Já o professor Luiz Kulchetscki, do Paraná, que trabalhou nessa área também no Canadá, afirma que em mais de 35 anos de vida profissional tem acompanhado numerosas tentativas de manejo florestal na Amazônia, “mas todas inconsistentes e de aplicação prática limitada, destrutivas do rico ecossistema e circunscritas apenas à defesa de idéias de governos, pressões de grupos econômicos ou teses acadêmicas”. A seu ver, “a floresta amazônica apresenta diversificação muito grande de espécies florestais por hectare, tornando a exploração madeireira muito limitada, sem contar com os desastres ecológicos que se fazem na tentativa de sua exploração”. Além do mais, tradicionalmente não se consegue montar sistemas de monitoramento e fiscalização eficazes. Entende ele que a maior vocação da Amazônia é o “desenvolvimento científico”, aliado ao ecoturismo. E sem esquecer as possibilidades que se abrem para projetos no âmbito do Mecanismo do Desenvolvimento Limpo, do Protocolo de Kyoto.

Na recente reunião da Sociedade Brasileira para o Progresso da Ciência (SBPC) no Recife, outro pesquisador do Inpa, Adalberto Luís Val, mostrou o quanto é fundamental o caminho proposto pela entidade nacional de cientistas, de moratória para o desmatamento na Amazônia e investimento maciço em ciência naquela região.
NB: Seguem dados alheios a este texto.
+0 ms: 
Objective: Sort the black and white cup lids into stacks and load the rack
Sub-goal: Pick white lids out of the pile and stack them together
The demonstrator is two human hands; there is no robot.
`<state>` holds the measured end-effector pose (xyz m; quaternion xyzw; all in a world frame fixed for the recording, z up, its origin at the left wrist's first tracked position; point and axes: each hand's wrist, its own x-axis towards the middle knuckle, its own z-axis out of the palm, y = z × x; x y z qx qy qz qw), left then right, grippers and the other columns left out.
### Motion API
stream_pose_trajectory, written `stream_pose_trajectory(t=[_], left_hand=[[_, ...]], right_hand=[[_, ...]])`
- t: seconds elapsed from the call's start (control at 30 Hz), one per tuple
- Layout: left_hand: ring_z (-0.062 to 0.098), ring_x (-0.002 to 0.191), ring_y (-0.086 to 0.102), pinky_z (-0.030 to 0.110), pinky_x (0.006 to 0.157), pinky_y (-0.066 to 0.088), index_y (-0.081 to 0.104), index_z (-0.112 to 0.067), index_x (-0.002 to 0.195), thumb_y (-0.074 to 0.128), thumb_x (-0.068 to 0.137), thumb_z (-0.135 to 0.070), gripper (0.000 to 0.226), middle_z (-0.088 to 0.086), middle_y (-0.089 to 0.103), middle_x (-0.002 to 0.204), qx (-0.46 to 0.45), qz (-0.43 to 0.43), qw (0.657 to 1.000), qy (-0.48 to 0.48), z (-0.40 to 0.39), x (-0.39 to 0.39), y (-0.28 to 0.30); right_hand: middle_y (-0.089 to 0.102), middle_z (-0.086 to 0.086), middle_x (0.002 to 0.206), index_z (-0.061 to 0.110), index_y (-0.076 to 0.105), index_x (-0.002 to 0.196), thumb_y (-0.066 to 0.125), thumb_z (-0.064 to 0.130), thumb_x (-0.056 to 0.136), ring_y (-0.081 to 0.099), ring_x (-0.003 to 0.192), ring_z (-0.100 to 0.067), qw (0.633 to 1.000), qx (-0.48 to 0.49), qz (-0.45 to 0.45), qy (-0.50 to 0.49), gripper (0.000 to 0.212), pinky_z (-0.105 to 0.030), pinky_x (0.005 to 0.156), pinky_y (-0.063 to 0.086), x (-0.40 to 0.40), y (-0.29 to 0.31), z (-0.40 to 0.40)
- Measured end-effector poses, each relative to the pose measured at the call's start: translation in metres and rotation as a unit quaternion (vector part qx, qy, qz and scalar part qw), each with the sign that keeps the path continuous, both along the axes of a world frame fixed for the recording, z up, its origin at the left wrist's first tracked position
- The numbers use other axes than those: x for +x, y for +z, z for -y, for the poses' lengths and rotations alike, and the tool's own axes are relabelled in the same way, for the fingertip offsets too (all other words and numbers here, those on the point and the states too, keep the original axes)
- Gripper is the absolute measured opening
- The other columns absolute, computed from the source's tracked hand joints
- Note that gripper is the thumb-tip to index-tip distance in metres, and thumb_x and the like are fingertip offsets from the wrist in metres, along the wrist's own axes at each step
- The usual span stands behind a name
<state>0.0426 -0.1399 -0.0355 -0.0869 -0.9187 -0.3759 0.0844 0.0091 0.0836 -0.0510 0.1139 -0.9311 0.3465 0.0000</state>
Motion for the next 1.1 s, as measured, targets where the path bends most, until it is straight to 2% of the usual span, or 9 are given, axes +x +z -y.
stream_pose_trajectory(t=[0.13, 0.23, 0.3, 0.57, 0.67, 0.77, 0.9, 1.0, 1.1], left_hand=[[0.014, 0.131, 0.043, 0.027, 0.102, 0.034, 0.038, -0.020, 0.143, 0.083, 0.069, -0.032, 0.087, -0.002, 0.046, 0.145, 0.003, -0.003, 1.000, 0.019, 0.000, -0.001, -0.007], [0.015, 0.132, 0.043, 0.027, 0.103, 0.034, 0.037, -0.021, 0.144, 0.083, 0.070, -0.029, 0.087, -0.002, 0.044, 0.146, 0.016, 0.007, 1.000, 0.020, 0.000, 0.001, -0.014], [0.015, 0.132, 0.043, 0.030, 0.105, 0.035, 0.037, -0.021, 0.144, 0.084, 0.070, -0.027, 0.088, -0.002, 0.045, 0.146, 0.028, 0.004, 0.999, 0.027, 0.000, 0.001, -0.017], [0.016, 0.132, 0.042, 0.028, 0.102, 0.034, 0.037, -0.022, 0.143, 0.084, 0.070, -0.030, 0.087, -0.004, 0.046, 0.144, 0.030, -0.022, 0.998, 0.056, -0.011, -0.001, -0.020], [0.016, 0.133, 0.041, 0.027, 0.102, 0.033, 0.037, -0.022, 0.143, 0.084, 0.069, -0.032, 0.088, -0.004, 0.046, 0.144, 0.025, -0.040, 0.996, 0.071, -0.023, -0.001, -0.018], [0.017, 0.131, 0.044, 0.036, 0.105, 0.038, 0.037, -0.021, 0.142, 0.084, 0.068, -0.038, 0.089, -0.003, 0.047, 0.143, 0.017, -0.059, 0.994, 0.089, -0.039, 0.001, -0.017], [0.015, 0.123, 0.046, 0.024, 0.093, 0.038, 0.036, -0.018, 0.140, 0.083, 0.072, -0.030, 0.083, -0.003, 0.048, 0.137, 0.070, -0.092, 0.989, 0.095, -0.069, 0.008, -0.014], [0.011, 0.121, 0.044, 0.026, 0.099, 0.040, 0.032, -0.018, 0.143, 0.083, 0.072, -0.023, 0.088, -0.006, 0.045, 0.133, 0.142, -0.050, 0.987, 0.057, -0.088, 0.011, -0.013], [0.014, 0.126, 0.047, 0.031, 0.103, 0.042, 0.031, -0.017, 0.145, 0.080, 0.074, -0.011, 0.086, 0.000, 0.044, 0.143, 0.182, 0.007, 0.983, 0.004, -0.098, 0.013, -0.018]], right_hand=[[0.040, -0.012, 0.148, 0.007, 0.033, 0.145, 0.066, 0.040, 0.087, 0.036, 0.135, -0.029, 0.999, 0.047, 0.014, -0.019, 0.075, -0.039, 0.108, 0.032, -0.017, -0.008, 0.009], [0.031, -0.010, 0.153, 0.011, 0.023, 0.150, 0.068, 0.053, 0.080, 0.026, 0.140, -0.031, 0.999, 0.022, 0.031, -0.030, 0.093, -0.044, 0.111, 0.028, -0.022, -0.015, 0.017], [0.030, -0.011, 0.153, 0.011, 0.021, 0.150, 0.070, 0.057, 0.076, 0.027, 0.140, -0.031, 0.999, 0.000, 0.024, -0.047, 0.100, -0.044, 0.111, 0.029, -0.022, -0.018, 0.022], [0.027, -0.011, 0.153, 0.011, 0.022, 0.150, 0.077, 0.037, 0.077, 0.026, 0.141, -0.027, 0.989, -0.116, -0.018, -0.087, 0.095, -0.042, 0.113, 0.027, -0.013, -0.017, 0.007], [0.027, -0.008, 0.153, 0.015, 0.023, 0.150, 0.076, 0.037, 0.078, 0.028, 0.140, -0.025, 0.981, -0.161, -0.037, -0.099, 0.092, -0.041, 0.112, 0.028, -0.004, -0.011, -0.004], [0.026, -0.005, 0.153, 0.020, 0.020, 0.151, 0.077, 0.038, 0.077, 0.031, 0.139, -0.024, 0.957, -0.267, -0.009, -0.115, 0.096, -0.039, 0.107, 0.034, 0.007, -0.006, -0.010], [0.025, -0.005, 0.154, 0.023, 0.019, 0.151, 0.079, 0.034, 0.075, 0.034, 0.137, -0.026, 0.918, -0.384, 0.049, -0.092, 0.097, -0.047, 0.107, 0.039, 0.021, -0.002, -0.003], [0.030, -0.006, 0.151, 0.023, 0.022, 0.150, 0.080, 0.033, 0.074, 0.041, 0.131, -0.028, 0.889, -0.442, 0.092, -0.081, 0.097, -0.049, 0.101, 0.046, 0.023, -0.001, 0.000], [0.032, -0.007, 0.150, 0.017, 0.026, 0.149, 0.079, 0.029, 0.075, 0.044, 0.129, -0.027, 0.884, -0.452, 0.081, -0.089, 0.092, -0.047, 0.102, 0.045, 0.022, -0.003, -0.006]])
Relatou ele que em quatro meses deste ano foram publicados 452 artigos científicos sobre a Amazônia brasileira; mas em apenas 100 houve participação de cientistas brasileiros; 78% das pesquisas foram produzidas por estudiosos de outros países. “Isso é perda de soberania”, disse ele, “pois não temos o domínio das informações produzidas com base em material científico coletado no território brasileiro.” Não é acaso. Apenas 75 dos 2.850 cursos de pós-graduação no Brasil estão na Região Norte, que tem mil doutores, enquanto na Região Sudeste são 30 mil.
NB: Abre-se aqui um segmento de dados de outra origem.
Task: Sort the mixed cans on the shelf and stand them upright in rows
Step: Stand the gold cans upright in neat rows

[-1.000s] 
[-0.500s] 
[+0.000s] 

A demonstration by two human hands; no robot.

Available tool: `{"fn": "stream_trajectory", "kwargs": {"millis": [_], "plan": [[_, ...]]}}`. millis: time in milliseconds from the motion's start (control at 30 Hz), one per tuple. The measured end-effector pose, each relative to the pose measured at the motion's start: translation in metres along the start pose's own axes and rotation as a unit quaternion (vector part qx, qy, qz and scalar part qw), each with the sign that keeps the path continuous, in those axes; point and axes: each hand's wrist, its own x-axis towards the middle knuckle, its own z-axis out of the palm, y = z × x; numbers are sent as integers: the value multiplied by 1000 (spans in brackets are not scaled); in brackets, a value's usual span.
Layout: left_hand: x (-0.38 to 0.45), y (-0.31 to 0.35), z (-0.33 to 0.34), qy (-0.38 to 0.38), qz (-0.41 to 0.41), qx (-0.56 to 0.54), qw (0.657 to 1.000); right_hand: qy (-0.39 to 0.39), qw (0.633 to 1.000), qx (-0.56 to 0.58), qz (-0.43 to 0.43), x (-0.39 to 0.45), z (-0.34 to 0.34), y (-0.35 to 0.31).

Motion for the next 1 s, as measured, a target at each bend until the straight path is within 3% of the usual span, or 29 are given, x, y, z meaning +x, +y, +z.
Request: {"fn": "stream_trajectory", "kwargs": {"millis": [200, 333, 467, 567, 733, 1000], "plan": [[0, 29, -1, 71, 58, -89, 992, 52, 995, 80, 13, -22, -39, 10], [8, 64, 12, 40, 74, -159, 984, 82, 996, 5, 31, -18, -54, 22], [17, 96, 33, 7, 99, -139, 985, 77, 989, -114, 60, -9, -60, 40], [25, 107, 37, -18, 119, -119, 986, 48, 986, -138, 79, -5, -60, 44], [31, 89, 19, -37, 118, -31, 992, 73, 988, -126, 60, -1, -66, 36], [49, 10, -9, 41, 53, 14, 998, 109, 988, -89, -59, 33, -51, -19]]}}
Também não é acaso de que não se consiga montar sistemas de fiscalização eficientes que impeçam a predação da Amazônia. O Ministério do Meio Ambiente tem cerca de 0,5% do orçamento da União e ainda vê boa parte de seus recursos contingenciados. Levantamento recente mostrou que de janeiro de 2003 a maio de 2005 esse ministério contou com recursos da ordem de R$ 2,2 bilhões para todo o País, enquanto o Ministério de Minas e Energia teve R$ 21,5 bilhões. Os planos de monitoramento e fiscalização pouco conseguem avançar, por falta de recursos. E com isso cresce o desmatamento. Ainda esta semana a televisão mostrou a derrubada e queima de 9 mil hectares de uma área amazônica há pouco decretada como de preservação permanente; 9 mil hectares significam uma área de 10 quilômetros de extensão por 9 de largura. Mas se levaram seis meses para detectar o problema.

Não estranha, assim, que, em lugar de se discutirem estratégias para a Amazônia, se siga no velho rumo de continuar exportando dali quase somente produtos primários ou de pouco valor agregado, para países que controlam os mecanismos de preços e os aviltam. Nem que o Congresso aprove por decreto legislativo a implantação da usina de Belo Monte, no Rio Xingu, destinada a fornecer energia (provavelmente subsidiada) a novas indústrias voltadas para a exportação de eletrointensivos. Antes mesmo que seja licenciada. E com o País arcando – além do mais, sem compensação – com todos os custos sociais e ambientais.